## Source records
=== Begin Enclosure ===

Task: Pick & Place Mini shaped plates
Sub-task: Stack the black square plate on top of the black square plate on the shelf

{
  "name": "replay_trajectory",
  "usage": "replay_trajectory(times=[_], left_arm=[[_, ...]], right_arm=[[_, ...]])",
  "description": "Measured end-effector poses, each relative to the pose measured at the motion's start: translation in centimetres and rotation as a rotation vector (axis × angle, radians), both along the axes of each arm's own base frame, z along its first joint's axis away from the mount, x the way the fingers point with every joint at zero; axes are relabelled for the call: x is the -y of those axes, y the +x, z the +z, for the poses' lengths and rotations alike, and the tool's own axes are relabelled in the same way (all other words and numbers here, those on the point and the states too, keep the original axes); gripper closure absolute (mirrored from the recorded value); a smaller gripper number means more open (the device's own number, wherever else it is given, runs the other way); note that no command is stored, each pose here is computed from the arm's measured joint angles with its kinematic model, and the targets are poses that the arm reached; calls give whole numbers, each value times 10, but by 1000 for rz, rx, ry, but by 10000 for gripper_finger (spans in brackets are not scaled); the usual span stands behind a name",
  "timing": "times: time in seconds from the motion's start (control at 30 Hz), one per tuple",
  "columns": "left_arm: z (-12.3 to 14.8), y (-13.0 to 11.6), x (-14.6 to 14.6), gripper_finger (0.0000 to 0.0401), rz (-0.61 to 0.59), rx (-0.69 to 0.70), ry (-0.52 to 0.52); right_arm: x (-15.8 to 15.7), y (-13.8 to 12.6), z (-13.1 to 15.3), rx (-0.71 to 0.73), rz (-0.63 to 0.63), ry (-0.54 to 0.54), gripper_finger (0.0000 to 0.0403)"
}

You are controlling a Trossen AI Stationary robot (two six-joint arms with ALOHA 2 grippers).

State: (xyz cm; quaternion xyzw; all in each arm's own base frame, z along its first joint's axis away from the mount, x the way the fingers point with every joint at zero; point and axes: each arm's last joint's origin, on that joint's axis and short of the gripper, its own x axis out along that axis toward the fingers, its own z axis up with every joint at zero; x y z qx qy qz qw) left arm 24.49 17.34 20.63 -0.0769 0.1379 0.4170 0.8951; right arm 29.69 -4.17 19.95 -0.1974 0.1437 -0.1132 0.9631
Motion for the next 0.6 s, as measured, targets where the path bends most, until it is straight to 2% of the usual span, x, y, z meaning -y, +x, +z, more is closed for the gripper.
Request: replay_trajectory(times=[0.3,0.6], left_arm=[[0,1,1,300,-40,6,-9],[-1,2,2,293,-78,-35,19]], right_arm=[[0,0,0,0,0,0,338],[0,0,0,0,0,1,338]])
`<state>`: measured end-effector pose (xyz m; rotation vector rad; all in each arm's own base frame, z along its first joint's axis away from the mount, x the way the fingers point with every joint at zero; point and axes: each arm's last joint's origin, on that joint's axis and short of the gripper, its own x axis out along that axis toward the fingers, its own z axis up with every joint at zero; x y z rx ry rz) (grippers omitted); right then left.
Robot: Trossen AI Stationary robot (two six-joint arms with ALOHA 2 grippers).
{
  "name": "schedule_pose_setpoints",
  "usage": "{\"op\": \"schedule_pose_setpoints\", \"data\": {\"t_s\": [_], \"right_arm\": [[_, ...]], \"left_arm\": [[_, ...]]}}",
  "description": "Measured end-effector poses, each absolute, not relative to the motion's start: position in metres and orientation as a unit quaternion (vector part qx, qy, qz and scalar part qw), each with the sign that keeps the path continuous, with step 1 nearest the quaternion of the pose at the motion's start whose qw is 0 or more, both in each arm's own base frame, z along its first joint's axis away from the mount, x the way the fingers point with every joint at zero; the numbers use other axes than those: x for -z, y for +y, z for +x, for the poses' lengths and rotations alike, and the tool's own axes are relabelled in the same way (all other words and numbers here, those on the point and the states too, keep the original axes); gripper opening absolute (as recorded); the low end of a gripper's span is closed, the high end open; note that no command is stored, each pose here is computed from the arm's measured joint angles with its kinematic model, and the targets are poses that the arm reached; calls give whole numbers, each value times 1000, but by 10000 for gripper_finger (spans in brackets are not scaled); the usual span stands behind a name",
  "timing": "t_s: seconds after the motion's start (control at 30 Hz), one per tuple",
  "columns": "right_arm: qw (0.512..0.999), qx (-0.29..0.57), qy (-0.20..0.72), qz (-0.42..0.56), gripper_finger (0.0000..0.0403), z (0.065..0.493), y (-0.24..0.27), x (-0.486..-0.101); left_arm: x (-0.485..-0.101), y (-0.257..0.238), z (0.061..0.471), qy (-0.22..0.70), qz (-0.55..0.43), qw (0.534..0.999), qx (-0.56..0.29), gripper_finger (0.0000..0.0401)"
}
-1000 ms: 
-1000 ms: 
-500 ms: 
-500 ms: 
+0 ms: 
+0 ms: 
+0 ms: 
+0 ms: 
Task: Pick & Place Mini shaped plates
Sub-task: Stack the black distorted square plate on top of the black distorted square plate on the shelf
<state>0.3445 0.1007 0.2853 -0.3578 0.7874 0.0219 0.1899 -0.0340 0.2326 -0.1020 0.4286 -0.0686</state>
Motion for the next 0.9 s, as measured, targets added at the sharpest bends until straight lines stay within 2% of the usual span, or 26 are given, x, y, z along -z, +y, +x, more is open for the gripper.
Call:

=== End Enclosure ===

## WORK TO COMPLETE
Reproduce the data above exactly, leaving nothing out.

## RESPONSE FOR THIS EXERCISE
Task: Pick & Place Mini shaped plates
Sub-task: Stack the black square plate on top of the black square plate on the shelf

{
  "name": "replay_trajectory",
  "usage": "replay_trajectory(times=[_], left_arm=[[_, ...]], right_arm=[[_, ...]])",
  "description": "Measured end-effector poses, each relative to the pose measured at the motion's start: translation in centimetres and rotation as a rotation vector (axis × angle, radians), both along the axes of each arm's own base frame, z along its first joint's axis away from the mount, x the way the fingers point with every joint at zero; axes are relabelled for the call: x is the -y of those axes, y the +x, z the +z, for the poses' lengths and rotations alike, and the tool's own axes are relabelled in the same way (all other words and numbers here, those on the point and the states too, keep the original axes); gripper closure absolute (mirrored from the recorded value); a smaller gripper number means more open (the device's own number, wherever else it is given, runs the other way); note that no command is stored, each pose here is computed from the arm's measured joint angles with its kinematic model, and the targets are poses that the arm reached; calls give whole numbers, each value times 10, but by 1000 for rz, rx, ry, but by 10000 for gripper_finger (spans in brackets are not scaled); the usual span stands behind a name",
  "timing": "times: time in seconds from the motion's start (control at 30 Hz), one per tuple",
  "columns": "left_arm: z (-12.3 to 14.8), y (-13.0 to 11.6), x (-14.6 to 14.6), gripper_finger (0.0000 to 0.0401), rz (-0.61 to 0.59), rx (-0.69 to 0.70), ry (-0.52 to 0.52); right_arm: x (-15.8 to 15.7), y (-13.8 to 12.6), z (-13.1 to 15.3), rx (-0.71 to 0.73), rz (-0.63 to 0.63), ry (-0.54 to 0.54), gripper_finger (0.0000 to 0.0403)"
}

You are controlling a Trossen AI Stationary robot (two six-joint arms with ALOHA 2 grippers).

State: (xyz cm; quaternion xyzw; all in each arm's own base frame, z along its first joint's axis away from the mount, x the way the fingers point with every joint at zero; point and axes: each arm's last joint's origin, on that joint's axis and short of the gripper, its own x axis out along that axis toward the fingers, its own z axis up with every joint at zero; x y z qx qy qz qw) left arm 24.49 17.34 20.63 -0.0769 0.1379 0.4170 0.8951; right arm 29.69 -4.17 19.95 -0.1974 0.1437 -0.1132 0.9631
Motion for the next 0.6 s, as measured, targets where the path bends most, until it is straight to 2% of the usual span, x, y, z meaning -y, +x, +z, more is closed for the gripper.
Request: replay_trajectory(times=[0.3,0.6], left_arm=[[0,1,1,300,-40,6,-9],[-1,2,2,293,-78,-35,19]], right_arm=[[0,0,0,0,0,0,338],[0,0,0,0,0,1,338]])
`<state>`: measured end-effector pose (xyz m; rotation vector rad; all in each arm's own base frame, z along its first joint's axis away from the mount, x the way the fingers point with every joint at zero; point and axes: each arm's last joint's origin, on that joint's axis and short of the gripper, its own x axis out along that axis toward the fingers, its own z axis up with every joint at zero; x y z rx ry rz) (grippers omitted); right then left.
Robot: Trossen AI Stationary robot (two six-joint arms with ALOHA 2 grippers).
{
  "name": "schedule_pose_setpoints",
  "usage": "{\"op\": \"schedule_pose_setpoints\", \"data\": {\"t_s\": [_], \"right_arm\": [[_, ...]], \"left_arm\": [[_, ...]]}}",
  "description": "Measured end-effector poses, each absolute, not relative to the motion's start: position in metres and orientation as a unit quaternion (vector part qx, qy, qz and scalar part qw), each with the sign that keeps the path continuous, with step 1 nearest the quaternion of the pose at the motion's start whose qw is 0 or more, both in each arm's own base frame, z along its first joint's axis away from the mount, x the way the fingers point with every joint at zero; the numbers use other axes than those: x for -z, y for +y, z for +x, for the poses' lengths and rotations alike, and the tool's own axes are relabelled in the same way (all other words and numbers here, those on the point and the states too, keep the original axes); gripper opening absolute (as recorded); the low end of a gripper's span is closed, the high end open; note that no command is stored, each pose here is computed from the arm's measured joint angles with its kinematic model, and the targets are poses that the arm reached; calls give whole numbers, each value times 1000, but by 10000 for gripper_finger (spans in brackets are not scaled); the usual span stands behind a name",
  "timing": "t_s: seconds after the motion's start (control at 30 Hz), one per tuple",
  "columns": "right_arm: qw (0.512..0.999), qx (-0.29..0.57), qy (-0.20..0.72), qz (-0.42..0.56), gripper_finger (0.0000..0.0403), z (0.065..0.493), y (-0.24..0.27), x (-0.486..-0.101); left_arm: x (-0.485..-0.101), y (-0.257..0.238), z (0.061..0.471), qy (-0.22..0.70), qz (-0.55..0.43), qw (0.534..0.999), qx (-0.56..0.29), gripper_finger (0.0000..0.0401)"
}
-1000 ms: 
-1000 ms: 
-500 ms: 
-500 ms: 
+0 ms: 
+0 ms: 
+0 ms: 
+0 ms: 
Task: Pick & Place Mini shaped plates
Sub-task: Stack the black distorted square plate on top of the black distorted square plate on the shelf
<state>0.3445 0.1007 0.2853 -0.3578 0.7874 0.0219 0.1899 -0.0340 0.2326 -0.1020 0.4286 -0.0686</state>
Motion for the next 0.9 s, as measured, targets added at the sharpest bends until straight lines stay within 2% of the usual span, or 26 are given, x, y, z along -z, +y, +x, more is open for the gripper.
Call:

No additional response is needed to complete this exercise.